Leadwerks Game Engine 5 is a restructuring of Leadwerks Game Engine 4 to adapt to the demands of virtual reality and leverage the full capabilities of modern and future hardware.

Basically, the main idea with VR is that if you don't maintain a steady 90 FPS in virtual reality, you will throw up.  Nausea may be the worst physiological feeling you can experience.  In fact, nausea has been rated by cancer patients as worse than pain.  Being sensitive to motion sickness myself, this is a problem I am very motivated to solve.

In a conventional renderer, running both your game logic and rendering at 60 hz (frames per second) seems reasonable.  However, when we up the framerate to the 90 hz required for fluid virtual reality experiences, it seems like an excessive demand on the game code.  Game logic normally handles AI, player input, and various other tasks, and those things don't have to be updated quite that often.

Distributing Tasks
The solution I have come up with is to decouple the game loop from the renderer.  In the diagram below, the game loop is running at only 30 hz, while the physics, culling, and rendering loops are running at independent frequencies.


Think of this as like gears on a bicycle.  Your pedals move slowly, but your wheels spin very fast.  The game logic loop is like your pedals, while the rendering loop is like the rear wheel it is connected to.

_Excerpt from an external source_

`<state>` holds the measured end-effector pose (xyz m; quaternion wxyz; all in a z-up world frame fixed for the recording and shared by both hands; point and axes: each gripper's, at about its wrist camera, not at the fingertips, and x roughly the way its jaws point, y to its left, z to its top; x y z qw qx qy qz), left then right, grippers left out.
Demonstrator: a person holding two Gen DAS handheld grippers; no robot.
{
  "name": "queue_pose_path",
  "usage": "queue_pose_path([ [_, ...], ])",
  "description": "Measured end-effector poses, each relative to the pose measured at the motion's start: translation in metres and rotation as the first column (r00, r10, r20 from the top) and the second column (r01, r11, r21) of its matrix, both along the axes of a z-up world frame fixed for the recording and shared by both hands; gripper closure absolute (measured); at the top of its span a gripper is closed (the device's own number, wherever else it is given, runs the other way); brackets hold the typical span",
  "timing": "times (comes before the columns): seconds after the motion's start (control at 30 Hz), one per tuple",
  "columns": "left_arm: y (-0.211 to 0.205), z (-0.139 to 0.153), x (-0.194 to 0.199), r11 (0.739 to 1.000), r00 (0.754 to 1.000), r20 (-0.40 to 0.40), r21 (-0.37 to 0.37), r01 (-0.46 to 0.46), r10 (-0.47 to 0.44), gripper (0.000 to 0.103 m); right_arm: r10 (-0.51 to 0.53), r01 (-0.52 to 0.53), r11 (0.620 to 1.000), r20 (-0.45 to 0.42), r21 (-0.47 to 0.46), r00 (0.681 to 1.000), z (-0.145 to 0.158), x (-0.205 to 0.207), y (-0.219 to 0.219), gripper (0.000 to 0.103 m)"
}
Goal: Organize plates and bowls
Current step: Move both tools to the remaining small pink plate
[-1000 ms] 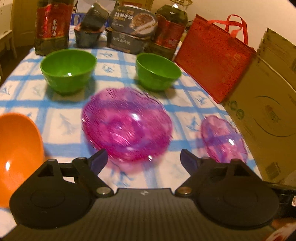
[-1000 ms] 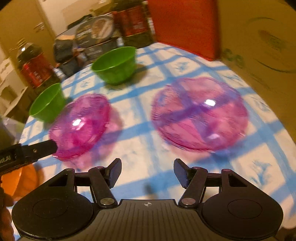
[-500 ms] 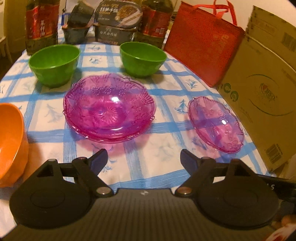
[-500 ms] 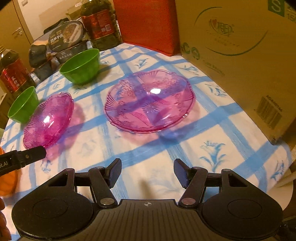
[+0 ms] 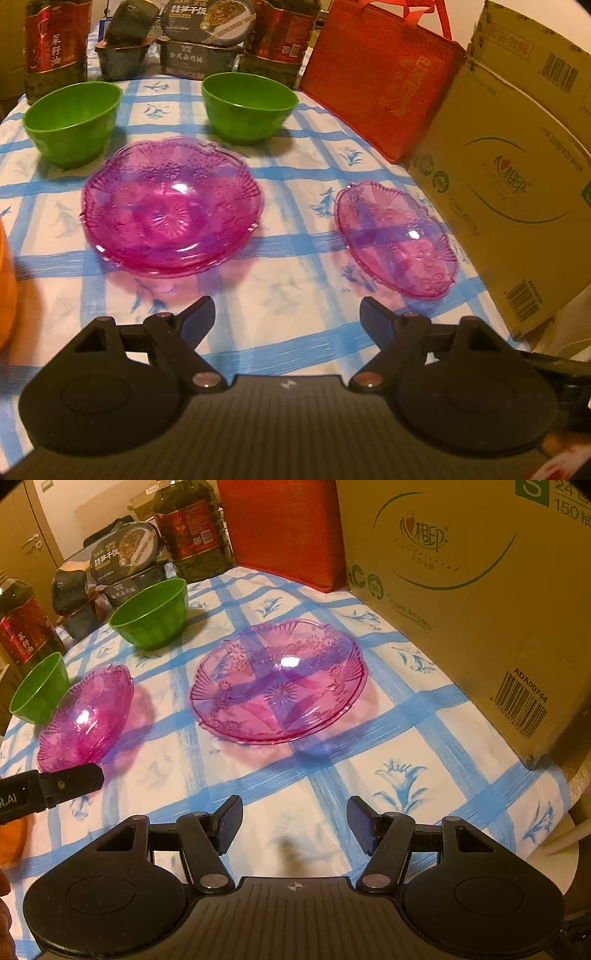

Previously, your game logic needed to execute in about 8 milliseconds or it would start slowing down the framerate.  With my design here, your game code gets more than 32 milliseconds to execute, a lifetime in code execution time, while a steady framerate of 90 or 60 FPS is constantly maintained.

I actually came up with this idea on my own, but upon further research I found out this is exactly what Intel recommends.  The technique is called Free Step Mode.  The diagram below does not correspond to our engine design, but it does illustrate the idea that separate systems are operating at different speeds:


If all threads are set to execute at the same frequency, it is called Lock Step Mode.


Data Exchange
Data in the game loop is exchanged with the physics and navmesh threads, but is passed one-way on to the culling loop, where it is then passed in a single direction to the rendering loop.  This means there will be a slight delay between when an event occurs and when it makes its way to the rendering thread and the final screen output, but we are talking times on the level of perhaps 10 milliseconds, so it won't be noticeable.  The user will just see smooth motion.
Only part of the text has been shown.